(Beginning of Information provided)
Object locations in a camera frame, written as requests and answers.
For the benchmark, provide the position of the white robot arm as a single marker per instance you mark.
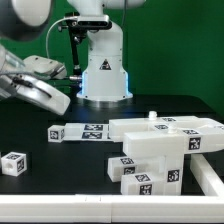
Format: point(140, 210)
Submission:
point(103, 81)

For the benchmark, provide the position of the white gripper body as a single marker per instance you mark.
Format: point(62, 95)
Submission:
point(40, 94)

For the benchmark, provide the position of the white cube nut far left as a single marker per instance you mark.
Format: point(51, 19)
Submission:
point(14, 164)

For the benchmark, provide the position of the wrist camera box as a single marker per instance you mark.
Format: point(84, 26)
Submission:
point(47, 68)

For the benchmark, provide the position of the white L-shaped border fence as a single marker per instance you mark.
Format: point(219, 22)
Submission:
point(208, 208)

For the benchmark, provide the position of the white cube nut with tag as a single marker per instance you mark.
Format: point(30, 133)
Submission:
point(56, 133)

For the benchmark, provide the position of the black camera on stand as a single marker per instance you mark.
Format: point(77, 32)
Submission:
point(77, 23)

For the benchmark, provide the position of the white long side bar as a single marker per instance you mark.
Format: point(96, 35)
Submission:
point(118, 127)
point(205, 139)

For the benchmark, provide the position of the white chair seat part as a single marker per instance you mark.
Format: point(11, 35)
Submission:
point(173, 166)

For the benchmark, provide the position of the white flat chair back panel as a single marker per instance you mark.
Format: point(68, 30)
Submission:
point(86, 132)

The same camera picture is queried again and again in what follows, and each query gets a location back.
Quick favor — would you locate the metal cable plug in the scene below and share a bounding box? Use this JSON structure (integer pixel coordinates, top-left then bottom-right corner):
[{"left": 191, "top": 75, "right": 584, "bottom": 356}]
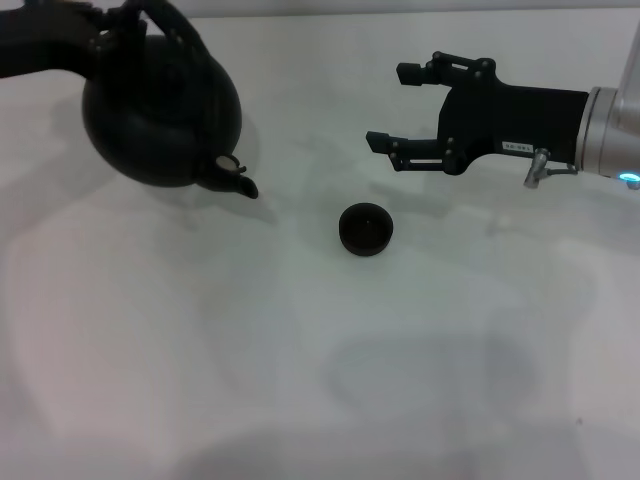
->
[{"left": 523, "top": 148, "right": 579, "bottom": 189}]

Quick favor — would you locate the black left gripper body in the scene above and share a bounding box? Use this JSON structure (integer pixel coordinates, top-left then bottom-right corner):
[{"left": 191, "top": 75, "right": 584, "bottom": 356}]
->
[{"left": 0, "top": 2, "right": 101, "bottom": 81}]

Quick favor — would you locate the black round teapot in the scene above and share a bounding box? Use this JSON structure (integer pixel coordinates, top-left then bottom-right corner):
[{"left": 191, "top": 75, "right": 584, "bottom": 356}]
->
[{"left": 81, "top": 0, "right": 260, "bottom": 200}]

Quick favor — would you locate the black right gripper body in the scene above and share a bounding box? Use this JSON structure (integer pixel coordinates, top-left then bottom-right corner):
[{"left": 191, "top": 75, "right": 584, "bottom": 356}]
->
[{"left": 437, "top": 75, "right": 591, "bottom": 176}]

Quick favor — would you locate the small dark teacup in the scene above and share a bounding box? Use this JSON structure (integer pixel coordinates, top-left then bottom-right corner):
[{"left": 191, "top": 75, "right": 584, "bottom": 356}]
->
[{"left": 338, "top": 201, "right": 395, "bottom": 258}]
(End of Information provided)
# [Requirement]
Give back every record above word for word, dropping pictures.

# [Expected answer]
Object locations in a camera frame, written as requests and answers.
For the benchmark, provide the position of the white robot arm as a single marker per instance you mark.
Format: point(140, 210)
Submission:
point(103, 81)

For the benchmark, provide the position of the white gripper body as a single marker per instance you mark.
Format: point(62, 95)
Submission:
point(40, 94)

For the benchmark, provide the position of the white cube nut far left as a single marker per instance you mark.
Format: point(51, 19)
Submission:
point(14, 164)

For the benchmark, provide the position of the wrist camera box as a single marker per instance you mark.
Format: point(84, 26)
Submission:
point(47, 68)

For the benchmark, provide the position of the white L-shaped border fence as a single marker per instance you mark.
Format: point(219, 22)
Submission:
point(208, 208)

For the benchmark, provide the position of the white cube nut with tag as a single marker per instance you mark.
Format: point(30, 133)
Submission:
point(56, 133)

For the benchmark, provide the position of the black camera on stand as a single marker per instance you mark.
Format: point(77, 32)
Submission:
point(77, 23)

For the benchmark, provide the position of the white long side bar as a single marker per instance you mark.
Format: point(96, 35)
Submission:
point(118, 127)
point(205, 139)

For the benchmark, provide the position of the white chair seat part as a single marker per instance you mark.
Format: point(11, 35)
Submission:
point(173, 166)

For the benchmark, provide the position of the white flat chair back panel as a single marker per instance you mark.
Format: point(68, 30)
Submission:
point(86, 132)

The same camera picture is queried again and again in what follows, and each query gets a location back.
Quick favor — would you locate the metal cable plug in the scene below and share a bounding box? Use this JSON structure (integer pixel coordinates, top-left then bottom-right corner):
[{"left": 191, "top": 75, "right": 584, "bottom": 356}]
->
[{"left": 523, "top": 148, "right": 579, "bottom": 189}]

Quick favor — would you locate the black left gripper body in the scene above and share a bounding box? Use this JSON structure (integer pixel coordinates, top-left then bottom-right corner):
[{"left": 191, "top": 75, "right": 584, "bottom": 356}]
->
[{"left": 0, "top": 2, "right": 101, "bottom": 81}]

Quick favor — would you locate the black round teapot in the scene above and share a bounding box? Use this JSON structure (integer pixel coordinates, top-left then bottom-right corner):
[{"left": 191, "top": 75, "right": 584, "bottom": 356}]
->
[{"left": 81, "top": 0, "right": 260, "bottom": 200}]

Quick favor — would you locate the black right gripper body in the scene above and share a bounding box? Use this JSON structure (integer pixel coordinates, top-left then bottom-right corner):
[{"left": 191, "top": 75, "right": 584, "bottom": 356}]
->
[{"left": 437, "top": 75, "right": 591, "bottom": 176}]

Quick favor — would you locate the small dark teacup in the scene above and share a bounding box? Use this JSON structure (integer pixel coordinates, top-left then bottom-right corner):
[{"left": 191, "top": 75, "right": 584, "bottom": 356}]
->
[{"left": 338, "top": 201, "right": 395, "bottom": 258}]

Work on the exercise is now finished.